What you will do
Read the lines below, and copy any that contain the string "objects".

Records from a collection

************

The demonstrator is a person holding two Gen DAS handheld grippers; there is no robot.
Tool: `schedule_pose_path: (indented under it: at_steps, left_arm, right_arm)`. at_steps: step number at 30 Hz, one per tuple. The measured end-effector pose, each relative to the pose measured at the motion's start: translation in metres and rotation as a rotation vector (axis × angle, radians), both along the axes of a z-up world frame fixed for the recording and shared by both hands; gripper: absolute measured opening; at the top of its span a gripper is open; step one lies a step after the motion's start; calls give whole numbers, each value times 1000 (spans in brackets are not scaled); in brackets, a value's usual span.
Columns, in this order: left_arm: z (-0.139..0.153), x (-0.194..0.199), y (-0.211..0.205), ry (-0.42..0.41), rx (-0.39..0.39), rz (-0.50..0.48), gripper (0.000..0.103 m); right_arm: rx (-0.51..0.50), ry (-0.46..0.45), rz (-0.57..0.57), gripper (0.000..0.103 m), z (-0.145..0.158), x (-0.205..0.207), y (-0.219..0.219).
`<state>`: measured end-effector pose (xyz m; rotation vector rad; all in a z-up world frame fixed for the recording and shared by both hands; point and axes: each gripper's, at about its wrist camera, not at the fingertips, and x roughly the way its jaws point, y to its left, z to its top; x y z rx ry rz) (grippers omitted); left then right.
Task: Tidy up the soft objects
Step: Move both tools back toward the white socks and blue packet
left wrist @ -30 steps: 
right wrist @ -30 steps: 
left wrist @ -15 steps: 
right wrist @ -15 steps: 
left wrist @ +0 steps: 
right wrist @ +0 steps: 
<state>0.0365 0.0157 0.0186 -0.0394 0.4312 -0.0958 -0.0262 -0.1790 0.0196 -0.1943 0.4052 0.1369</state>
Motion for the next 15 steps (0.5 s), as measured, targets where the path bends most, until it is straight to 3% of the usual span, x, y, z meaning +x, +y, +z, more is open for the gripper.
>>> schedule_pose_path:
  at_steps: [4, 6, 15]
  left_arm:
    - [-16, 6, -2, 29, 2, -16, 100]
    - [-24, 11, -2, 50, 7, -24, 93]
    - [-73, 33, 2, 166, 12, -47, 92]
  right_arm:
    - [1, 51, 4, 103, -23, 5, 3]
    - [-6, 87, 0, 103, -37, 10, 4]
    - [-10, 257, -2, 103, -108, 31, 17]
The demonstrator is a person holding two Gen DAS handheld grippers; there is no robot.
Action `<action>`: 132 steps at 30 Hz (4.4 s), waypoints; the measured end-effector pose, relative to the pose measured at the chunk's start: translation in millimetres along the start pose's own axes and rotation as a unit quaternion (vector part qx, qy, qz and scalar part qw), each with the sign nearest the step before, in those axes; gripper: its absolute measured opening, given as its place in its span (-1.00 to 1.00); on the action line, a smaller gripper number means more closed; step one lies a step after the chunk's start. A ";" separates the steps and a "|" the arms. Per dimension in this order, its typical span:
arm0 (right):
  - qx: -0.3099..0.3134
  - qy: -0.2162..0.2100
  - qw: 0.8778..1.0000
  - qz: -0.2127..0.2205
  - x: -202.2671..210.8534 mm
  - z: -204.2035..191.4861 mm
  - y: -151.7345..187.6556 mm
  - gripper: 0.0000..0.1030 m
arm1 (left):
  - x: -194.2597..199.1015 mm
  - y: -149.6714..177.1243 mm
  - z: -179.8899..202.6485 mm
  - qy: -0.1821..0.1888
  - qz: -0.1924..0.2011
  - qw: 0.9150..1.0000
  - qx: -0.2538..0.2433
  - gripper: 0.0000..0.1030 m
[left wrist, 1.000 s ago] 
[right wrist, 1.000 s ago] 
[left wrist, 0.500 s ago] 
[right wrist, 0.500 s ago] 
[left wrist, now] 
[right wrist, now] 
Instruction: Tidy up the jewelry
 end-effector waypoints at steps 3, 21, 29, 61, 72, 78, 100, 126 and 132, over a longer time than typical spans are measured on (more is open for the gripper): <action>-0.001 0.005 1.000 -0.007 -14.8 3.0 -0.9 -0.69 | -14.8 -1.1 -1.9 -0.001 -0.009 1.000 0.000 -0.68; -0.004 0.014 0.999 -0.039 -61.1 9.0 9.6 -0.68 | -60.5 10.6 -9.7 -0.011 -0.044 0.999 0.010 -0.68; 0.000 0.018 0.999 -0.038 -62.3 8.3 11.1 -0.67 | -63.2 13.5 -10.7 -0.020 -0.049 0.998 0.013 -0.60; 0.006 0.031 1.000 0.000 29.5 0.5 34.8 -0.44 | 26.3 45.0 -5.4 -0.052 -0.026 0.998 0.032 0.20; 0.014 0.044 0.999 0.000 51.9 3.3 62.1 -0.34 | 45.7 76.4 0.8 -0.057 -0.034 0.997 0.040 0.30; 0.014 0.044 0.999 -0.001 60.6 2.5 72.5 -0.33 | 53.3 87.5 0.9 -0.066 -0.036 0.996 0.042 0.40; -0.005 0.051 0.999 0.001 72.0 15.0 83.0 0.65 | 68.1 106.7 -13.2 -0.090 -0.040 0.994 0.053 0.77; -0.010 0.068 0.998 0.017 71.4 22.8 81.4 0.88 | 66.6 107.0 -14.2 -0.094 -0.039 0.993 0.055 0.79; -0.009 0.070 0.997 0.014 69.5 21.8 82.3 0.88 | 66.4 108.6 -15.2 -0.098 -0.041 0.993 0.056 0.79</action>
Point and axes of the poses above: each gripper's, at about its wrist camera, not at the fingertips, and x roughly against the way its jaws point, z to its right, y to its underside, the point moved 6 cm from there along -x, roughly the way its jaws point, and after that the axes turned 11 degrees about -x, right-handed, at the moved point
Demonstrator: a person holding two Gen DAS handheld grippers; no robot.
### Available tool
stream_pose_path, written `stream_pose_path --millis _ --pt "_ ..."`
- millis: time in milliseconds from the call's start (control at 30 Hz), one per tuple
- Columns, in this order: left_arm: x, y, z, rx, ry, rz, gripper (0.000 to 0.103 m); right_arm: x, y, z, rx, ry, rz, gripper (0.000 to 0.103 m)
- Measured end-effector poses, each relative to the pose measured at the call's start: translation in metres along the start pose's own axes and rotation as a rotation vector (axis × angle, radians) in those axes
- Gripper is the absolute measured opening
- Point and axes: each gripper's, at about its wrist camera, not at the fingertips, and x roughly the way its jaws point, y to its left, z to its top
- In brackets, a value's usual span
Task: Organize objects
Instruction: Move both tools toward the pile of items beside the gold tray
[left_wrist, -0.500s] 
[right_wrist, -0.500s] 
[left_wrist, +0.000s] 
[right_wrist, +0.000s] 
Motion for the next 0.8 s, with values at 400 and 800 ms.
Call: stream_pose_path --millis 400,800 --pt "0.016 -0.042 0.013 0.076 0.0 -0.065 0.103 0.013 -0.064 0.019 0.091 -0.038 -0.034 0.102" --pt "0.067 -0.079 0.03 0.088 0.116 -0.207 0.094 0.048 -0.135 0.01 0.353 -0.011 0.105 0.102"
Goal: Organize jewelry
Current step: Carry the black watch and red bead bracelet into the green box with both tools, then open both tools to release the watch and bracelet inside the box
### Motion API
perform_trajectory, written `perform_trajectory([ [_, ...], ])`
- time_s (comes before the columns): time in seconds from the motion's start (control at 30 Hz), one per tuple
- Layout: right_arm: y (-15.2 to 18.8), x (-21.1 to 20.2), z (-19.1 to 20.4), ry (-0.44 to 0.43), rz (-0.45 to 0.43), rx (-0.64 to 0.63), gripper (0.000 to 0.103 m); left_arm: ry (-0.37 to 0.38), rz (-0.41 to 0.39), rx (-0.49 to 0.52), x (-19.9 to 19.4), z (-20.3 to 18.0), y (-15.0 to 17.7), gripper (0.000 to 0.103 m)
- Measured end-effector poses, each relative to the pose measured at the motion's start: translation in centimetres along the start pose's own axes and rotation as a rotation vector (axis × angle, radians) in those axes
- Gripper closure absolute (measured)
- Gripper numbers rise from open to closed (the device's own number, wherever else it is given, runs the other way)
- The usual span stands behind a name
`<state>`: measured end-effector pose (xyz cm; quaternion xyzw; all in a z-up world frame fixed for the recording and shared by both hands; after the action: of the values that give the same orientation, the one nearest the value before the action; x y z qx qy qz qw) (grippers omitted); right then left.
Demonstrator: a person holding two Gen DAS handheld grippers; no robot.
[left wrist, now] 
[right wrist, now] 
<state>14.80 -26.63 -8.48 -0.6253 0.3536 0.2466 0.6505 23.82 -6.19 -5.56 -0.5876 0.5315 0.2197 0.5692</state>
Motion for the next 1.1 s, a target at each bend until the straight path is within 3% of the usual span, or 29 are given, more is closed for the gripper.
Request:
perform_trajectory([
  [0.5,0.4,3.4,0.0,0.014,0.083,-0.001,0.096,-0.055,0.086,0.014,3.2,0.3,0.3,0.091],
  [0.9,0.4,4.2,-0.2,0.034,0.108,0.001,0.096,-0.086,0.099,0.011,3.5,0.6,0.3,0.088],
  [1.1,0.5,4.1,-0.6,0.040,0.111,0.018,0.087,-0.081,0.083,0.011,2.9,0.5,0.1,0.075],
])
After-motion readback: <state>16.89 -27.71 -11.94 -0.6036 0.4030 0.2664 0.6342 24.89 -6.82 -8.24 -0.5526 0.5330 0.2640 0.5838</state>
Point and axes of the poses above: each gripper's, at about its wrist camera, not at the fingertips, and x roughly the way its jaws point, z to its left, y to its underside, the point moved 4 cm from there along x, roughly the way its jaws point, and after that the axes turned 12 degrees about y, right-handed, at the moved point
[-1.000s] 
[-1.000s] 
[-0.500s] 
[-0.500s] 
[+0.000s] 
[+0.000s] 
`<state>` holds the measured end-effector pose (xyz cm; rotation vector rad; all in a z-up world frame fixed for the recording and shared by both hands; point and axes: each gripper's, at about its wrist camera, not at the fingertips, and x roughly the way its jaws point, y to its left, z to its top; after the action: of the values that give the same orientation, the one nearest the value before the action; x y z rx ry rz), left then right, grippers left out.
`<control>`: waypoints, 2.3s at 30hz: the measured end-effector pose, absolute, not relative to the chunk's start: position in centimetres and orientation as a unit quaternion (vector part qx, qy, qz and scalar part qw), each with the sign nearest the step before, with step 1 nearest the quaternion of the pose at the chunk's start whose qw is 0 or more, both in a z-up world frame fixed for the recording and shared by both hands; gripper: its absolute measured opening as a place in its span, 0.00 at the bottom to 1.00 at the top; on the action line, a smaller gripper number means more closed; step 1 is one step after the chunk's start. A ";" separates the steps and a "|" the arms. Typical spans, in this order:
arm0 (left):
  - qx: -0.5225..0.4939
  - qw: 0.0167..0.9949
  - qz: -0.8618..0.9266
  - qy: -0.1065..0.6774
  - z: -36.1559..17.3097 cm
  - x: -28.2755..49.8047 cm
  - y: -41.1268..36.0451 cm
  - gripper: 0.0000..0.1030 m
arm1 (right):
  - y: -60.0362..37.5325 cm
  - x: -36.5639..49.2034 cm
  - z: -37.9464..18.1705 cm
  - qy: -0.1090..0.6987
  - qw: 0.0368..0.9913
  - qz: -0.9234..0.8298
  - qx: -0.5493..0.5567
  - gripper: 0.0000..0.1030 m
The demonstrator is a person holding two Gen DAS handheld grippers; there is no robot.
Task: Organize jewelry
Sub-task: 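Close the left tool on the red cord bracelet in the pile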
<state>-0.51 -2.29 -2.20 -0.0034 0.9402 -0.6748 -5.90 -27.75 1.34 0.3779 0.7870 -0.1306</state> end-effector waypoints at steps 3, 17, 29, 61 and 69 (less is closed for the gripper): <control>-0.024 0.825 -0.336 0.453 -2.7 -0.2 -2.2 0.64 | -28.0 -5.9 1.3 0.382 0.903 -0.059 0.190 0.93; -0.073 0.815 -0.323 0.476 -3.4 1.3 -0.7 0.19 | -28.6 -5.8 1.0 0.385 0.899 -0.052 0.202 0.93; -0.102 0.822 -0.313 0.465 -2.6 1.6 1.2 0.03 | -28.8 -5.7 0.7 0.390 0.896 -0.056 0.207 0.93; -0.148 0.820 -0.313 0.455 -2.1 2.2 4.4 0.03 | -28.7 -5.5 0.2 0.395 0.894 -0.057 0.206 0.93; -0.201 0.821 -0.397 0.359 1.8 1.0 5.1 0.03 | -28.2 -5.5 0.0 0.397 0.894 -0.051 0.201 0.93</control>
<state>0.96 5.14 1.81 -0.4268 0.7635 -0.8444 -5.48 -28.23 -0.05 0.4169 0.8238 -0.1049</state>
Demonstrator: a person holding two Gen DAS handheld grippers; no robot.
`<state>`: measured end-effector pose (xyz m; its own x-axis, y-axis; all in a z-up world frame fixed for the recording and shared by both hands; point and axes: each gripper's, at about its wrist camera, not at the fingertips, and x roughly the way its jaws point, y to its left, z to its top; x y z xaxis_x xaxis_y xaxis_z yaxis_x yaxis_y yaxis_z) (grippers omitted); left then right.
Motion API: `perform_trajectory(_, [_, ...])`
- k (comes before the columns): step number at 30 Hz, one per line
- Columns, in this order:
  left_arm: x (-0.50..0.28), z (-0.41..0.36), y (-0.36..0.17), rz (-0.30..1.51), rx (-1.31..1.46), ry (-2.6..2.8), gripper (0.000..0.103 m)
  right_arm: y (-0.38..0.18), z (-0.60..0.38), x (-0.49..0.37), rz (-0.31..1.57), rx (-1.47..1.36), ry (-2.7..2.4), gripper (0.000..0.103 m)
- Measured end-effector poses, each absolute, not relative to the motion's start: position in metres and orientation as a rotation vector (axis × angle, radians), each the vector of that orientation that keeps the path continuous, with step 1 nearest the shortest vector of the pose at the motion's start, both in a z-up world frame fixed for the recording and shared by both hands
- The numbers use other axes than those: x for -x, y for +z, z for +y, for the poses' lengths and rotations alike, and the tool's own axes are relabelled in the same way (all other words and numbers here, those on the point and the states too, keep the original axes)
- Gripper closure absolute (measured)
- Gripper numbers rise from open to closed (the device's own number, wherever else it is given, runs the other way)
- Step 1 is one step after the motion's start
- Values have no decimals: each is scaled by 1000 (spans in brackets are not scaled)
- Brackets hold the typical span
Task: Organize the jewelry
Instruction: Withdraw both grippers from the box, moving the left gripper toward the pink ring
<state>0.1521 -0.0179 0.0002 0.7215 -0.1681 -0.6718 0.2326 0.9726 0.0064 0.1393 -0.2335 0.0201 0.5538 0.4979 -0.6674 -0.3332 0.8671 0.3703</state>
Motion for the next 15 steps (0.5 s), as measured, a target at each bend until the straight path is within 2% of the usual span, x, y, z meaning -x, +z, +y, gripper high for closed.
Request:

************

Task answer
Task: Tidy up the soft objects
Task: Organize objects

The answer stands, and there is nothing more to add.